▶ _Assignment_
From the records below, set down exactly the lines starting with the line that contains "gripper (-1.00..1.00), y" and going on through the line that contains "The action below". Nothing else is wanted.

(Items from a data source)
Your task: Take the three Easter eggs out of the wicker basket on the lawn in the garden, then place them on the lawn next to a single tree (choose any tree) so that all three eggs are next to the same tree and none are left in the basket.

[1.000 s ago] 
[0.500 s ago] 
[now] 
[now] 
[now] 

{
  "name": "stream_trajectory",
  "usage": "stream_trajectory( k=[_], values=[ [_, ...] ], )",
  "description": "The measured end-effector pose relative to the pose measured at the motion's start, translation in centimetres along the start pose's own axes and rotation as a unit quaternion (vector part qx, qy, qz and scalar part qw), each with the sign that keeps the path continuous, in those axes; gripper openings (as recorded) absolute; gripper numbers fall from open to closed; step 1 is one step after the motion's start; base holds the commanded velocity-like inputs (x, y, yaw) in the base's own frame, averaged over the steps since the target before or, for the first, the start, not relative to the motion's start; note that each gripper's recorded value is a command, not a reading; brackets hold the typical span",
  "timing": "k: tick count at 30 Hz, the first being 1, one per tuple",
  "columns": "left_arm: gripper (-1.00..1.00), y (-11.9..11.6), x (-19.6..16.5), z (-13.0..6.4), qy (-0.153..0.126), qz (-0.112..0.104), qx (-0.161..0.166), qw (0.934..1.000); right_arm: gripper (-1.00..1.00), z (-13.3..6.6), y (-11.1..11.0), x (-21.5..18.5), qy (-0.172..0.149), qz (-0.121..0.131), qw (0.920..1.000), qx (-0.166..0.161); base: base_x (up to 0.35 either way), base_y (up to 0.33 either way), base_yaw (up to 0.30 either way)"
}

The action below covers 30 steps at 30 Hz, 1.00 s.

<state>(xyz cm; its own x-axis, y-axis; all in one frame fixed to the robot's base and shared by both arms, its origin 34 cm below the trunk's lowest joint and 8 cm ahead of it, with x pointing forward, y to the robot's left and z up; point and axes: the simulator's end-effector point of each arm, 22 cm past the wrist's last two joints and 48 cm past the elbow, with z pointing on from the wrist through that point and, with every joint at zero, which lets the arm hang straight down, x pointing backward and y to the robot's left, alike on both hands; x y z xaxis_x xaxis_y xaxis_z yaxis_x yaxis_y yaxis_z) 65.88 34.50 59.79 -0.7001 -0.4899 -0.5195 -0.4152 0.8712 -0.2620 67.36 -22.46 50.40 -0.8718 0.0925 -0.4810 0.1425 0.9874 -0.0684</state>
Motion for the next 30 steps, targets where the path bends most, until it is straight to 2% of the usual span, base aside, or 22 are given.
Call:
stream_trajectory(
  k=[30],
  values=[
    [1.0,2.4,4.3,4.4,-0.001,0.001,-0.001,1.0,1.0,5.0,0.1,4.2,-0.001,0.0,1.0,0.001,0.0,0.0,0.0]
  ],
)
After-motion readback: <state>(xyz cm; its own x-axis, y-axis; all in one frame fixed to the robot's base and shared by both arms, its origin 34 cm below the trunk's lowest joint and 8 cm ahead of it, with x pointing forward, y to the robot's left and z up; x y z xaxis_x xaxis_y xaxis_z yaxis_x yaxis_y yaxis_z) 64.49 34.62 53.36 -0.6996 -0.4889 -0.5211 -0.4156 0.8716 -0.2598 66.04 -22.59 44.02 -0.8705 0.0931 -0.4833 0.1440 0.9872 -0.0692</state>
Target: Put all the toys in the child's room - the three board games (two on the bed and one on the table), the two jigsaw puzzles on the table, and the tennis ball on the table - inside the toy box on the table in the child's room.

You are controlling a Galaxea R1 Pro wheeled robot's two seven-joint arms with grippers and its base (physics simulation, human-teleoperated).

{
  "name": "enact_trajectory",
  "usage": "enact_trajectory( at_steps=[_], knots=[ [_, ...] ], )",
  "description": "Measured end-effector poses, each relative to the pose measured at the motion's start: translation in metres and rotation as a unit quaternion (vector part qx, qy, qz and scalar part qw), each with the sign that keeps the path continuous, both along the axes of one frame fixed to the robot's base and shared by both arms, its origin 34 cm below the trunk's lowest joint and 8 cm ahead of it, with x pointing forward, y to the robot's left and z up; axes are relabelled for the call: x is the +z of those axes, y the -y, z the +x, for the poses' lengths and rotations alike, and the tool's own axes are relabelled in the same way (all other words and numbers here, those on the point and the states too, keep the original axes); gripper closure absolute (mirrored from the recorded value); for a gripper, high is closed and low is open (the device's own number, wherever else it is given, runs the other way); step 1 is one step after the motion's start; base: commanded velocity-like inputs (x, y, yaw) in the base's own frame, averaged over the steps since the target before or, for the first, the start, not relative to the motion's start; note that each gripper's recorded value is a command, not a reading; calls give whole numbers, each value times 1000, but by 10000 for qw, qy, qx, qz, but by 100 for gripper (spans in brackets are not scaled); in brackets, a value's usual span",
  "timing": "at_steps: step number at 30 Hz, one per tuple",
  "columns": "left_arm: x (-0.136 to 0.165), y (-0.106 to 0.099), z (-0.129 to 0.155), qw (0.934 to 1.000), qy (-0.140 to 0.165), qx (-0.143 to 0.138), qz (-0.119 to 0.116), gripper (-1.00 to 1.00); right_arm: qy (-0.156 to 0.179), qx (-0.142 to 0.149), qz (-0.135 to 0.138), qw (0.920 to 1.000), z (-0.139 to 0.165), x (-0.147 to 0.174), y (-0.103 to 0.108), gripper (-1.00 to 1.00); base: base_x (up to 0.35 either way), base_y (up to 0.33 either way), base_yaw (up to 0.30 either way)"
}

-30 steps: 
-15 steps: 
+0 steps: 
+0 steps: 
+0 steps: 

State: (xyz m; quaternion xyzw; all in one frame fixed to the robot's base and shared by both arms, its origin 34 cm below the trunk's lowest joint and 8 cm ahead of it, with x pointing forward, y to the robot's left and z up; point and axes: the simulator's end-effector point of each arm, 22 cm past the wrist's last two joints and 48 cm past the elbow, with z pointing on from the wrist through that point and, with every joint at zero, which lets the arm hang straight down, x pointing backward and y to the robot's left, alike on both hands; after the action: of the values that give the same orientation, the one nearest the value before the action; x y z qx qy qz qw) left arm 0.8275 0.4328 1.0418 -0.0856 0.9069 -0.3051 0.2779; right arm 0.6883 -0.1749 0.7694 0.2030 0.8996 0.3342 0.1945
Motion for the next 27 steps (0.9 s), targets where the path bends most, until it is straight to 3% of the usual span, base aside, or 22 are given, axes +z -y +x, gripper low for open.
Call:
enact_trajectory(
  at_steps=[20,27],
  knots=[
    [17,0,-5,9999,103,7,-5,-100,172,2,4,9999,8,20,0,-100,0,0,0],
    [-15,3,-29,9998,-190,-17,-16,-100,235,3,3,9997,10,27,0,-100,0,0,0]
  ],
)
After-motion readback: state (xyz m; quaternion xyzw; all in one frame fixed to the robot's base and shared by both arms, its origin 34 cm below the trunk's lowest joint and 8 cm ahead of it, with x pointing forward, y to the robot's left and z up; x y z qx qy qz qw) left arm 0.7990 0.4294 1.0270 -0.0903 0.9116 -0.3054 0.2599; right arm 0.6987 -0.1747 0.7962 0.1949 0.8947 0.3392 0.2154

▶ _Result_
  "columns": "left_arm: gripper (-1.00..1.00), y (-11.9..11.6), x (-19.6..16.5), z (-13.0..6.4), qy (-0.153..0.126), qz (-0.112..0.104), qx (-0.161..0.166), qw (0.934..1.000); right_arm: gripper (-1.00..1.00), z (-13.3..6.6), y (-11.1..11.0), x (-21.5..18.5), qy (-0.172..0.149), qz (-0.121..0.131), qw (0.920..1.000), qx (-0.166..0.161); base: base_x (up to 0.35 either way), base_y (up to 0.33 either way), base_yaw (up to 0.30 either way)"
}

The action below covers 30 steps at 30 Hz, 1.00 s.

The exercise requires no additional output.